One hundred years before the Digital, a world of Apps and Devices, Electrification was the Revolution and the United States was America, a mythic Industrial powerhouse churning out invention and transforming the day to day with the outrageous, astounding electrical devices that would make us Modern.

Before Jobs and Gates, there was the genius of Edison, Westinghouse, and Tesla and the App stores of the 1930’s were filled with the products of General Electric, Zenith, Hallicrafter, Detrola, Crosley, Tele-Tone and all the others. A short decade after the earliest broadcasts, the first iPhones were mass produced Radios: Paul Frankl could report a Zenith set broadcasting world news on an early trip to the interior of China.

 

 

At the heart of the collection is an in depth exploration of the pioneering molded plywood work of the Eames for the major radio manufacturers Zenith, Emerson, Tele-Tone, and Hoffman, when war time rationing of plastics necessitated the new material technology of plywood and opened a brief two year window that resulted in the creation of hundreds of thousands of molded plywood radio casings. While standard design histories have focused on this episode as a bridge to the Eames’ classic work for Herman Miller, contemporary art historians like Talia Shabtay are tracking the Eames’ wider interest in radio technology as foundational to their later work with IBM and their interest in the science of computing.

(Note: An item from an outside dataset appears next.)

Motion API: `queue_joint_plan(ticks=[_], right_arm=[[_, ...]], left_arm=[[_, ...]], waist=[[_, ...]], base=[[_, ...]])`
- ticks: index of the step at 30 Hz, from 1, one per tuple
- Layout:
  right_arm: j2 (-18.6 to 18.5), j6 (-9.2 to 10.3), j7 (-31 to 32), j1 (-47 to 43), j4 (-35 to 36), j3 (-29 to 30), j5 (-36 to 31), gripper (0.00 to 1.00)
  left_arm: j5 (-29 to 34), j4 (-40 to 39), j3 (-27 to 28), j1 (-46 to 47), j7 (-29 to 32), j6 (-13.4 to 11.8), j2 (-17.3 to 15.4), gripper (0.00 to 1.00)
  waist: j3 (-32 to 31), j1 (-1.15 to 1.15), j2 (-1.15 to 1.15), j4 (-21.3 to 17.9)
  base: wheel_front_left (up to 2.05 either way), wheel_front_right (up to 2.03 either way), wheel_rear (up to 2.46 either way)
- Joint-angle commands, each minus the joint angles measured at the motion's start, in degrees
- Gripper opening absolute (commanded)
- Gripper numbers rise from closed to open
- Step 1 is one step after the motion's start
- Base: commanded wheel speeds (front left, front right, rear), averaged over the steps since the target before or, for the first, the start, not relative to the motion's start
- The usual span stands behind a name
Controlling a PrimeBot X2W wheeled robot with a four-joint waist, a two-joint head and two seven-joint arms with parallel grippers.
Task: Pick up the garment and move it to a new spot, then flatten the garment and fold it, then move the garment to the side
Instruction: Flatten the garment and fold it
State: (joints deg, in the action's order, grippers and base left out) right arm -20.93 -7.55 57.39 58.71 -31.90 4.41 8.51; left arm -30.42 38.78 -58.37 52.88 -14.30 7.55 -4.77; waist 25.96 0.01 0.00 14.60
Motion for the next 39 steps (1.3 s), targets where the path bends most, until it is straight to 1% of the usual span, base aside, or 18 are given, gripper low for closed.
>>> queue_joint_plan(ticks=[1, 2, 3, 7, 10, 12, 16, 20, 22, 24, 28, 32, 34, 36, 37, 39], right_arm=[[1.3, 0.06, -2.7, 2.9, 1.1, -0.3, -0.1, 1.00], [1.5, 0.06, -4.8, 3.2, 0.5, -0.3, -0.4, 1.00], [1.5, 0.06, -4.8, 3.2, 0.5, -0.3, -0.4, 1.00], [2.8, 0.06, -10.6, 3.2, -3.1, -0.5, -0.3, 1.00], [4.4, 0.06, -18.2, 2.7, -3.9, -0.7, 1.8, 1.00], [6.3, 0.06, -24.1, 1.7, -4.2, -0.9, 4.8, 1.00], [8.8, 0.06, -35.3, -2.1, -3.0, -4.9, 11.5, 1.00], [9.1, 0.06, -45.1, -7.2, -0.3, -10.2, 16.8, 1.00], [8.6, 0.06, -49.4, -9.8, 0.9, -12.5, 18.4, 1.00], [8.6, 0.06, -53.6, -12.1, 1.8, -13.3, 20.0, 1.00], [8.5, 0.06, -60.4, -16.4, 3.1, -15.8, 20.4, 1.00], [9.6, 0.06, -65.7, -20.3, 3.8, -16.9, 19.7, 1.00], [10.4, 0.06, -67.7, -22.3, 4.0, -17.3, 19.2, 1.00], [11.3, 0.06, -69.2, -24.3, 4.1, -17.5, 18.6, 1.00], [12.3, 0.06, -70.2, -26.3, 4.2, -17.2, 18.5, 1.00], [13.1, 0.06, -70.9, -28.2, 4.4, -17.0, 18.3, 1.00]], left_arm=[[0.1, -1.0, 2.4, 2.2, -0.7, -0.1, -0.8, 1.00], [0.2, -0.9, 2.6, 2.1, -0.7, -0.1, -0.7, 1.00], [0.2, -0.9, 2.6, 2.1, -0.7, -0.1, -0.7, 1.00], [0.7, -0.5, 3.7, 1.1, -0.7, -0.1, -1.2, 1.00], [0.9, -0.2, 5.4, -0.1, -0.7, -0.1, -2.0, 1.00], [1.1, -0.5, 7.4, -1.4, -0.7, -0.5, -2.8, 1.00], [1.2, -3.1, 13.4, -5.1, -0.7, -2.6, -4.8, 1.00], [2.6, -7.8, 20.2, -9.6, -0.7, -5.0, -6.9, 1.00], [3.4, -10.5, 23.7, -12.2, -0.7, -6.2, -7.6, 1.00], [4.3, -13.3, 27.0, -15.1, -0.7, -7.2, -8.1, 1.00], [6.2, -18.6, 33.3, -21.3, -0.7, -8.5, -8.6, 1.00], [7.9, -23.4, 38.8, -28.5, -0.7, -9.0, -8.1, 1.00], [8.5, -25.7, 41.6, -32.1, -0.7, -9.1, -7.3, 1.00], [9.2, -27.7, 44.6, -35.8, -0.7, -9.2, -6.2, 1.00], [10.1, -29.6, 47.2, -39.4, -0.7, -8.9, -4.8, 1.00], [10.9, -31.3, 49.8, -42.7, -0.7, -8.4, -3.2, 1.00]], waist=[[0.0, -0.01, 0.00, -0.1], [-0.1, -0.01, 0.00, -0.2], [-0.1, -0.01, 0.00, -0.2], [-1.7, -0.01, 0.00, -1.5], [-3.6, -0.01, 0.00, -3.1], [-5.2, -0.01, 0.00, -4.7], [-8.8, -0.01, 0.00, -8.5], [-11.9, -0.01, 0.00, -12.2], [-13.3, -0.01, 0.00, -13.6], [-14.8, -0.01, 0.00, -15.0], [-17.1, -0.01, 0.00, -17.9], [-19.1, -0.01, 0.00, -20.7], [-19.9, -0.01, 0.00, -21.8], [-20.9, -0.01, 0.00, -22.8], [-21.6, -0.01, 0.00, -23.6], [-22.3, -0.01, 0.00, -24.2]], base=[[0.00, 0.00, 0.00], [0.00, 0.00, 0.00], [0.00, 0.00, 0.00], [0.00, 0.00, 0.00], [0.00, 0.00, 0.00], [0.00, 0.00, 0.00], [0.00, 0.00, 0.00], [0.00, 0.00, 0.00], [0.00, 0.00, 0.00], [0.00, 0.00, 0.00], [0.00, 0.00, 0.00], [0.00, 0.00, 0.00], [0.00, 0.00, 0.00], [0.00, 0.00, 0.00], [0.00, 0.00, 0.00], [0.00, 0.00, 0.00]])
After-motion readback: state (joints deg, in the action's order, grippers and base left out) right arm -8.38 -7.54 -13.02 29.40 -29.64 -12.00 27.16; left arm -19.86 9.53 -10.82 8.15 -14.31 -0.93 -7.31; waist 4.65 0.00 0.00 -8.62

The collection is a treasure trove and illustrates the strangeness of the arrival of the modern: harmonicas, clocks, toasters, staplers, ray guns, fans, irons, radios, hair dryers, bottle openers, record players. Many objects are already known from major museum collections. Some were special presentations at World Fairs. Many are presented here for the first time, in depth. All, even with our perspective of time, remain as convincing as the day they were removed from the box…and plugged in.